Only the lines of the data below from the one with "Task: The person" through the one with "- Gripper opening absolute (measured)" are wanted. Repeat them exactly.

Data below

-- Opening Marker --

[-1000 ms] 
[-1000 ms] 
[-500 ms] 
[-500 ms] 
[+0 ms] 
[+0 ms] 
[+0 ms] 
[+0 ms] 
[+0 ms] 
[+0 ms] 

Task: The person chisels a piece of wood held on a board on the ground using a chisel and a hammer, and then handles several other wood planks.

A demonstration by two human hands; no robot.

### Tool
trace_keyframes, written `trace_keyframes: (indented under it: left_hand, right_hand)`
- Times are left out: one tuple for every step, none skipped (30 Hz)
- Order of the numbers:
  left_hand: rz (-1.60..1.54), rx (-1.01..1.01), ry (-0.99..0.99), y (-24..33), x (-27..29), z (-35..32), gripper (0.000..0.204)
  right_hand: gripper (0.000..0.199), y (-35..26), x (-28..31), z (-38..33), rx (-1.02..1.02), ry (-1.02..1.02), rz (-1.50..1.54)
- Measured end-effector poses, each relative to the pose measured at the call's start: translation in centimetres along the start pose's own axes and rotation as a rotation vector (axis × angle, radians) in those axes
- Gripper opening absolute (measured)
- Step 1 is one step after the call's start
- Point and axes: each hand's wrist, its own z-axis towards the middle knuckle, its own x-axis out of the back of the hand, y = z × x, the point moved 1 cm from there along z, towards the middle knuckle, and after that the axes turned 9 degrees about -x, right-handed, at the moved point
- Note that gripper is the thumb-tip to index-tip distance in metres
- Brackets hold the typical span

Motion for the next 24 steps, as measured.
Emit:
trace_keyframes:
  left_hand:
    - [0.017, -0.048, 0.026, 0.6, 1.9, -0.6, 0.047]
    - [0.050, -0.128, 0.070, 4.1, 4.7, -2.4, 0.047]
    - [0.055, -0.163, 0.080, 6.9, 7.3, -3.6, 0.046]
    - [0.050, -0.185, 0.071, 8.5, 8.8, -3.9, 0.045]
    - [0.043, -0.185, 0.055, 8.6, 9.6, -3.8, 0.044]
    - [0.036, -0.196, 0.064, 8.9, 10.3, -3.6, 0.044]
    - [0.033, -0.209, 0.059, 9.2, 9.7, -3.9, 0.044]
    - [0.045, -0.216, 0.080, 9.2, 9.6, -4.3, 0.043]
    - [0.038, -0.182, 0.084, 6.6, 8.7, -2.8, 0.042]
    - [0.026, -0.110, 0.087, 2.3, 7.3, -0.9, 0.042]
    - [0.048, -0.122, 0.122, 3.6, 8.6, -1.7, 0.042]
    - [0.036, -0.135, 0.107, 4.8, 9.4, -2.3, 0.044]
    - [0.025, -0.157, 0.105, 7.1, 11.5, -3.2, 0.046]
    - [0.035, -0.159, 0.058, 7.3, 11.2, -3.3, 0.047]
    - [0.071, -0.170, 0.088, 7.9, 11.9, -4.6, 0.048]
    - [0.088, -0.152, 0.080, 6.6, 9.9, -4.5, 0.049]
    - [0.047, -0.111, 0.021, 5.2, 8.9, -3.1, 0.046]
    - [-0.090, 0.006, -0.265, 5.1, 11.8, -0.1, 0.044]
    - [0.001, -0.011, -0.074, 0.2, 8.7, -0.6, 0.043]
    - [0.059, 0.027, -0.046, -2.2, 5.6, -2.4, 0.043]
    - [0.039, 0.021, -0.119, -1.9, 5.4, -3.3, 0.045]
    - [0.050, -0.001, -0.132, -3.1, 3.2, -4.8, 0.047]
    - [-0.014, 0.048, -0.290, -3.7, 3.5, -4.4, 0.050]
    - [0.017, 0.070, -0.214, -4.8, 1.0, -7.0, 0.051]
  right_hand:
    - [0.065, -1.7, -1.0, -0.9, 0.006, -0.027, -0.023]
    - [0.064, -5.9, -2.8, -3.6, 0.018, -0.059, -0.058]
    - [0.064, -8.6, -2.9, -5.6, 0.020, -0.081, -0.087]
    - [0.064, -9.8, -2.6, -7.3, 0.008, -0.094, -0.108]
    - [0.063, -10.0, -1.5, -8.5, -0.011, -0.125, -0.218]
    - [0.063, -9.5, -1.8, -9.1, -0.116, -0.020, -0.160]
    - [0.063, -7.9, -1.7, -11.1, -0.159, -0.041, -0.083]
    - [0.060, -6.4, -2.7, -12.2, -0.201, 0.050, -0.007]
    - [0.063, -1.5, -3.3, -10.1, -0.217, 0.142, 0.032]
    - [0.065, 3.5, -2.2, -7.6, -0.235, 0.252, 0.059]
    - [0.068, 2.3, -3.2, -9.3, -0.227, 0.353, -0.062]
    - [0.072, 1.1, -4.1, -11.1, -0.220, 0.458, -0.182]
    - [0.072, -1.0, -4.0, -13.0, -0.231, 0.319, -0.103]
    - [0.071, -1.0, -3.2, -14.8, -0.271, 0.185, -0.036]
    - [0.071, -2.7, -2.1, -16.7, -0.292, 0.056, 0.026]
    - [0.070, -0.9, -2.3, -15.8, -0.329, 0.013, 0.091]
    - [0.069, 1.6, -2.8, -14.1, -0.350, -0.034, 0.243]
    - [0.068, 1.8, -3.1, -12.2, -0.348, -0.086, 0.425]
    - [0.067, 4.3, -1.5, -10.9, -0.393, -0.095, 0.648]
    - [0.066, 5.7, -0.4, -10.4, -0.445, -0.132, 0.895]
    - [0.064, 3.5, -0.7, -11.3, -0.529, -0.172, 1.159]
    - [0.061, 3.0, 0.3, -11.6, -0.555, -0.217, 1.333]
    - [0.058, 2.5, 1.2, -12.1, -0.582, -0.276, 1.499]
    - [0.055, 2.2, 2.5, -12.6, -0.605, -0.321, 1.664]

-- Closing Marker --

Output below
Task: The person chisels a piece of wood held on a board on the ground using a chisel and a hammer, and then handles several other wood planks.

A demonstration by two human hands; no robot.

### Tool
trace_keyframes, written `trace_keyframes: (indented under it: left_hand, right_hand)`
- Times are left out: one tuple for every step, none skipped (30 Hz)
- Order of the numbers:
  left_hand: rz (-1.60..1.54), rx (-1.01..1.01), ry (-0.99..0.99), y (-24..33), x (-27..29), z (-35..32), gripper (0.000..0.204)
  right_hand: gripper (0.000..0.199), y (-35..26), x (-28..31), z (-38..33), rx (-1.02..1.02), ry (-1.02..1.02), rz (-1.50..1.54)
- Measured end-effector poses, each relative to the pose measured at the call's start: translation in centimetres along the start pose's own axes and rotation as a rotation vector (axis × angle, radians) in those axes
- Gripper opening absolute (measured)

Nothing further is required for this exercise.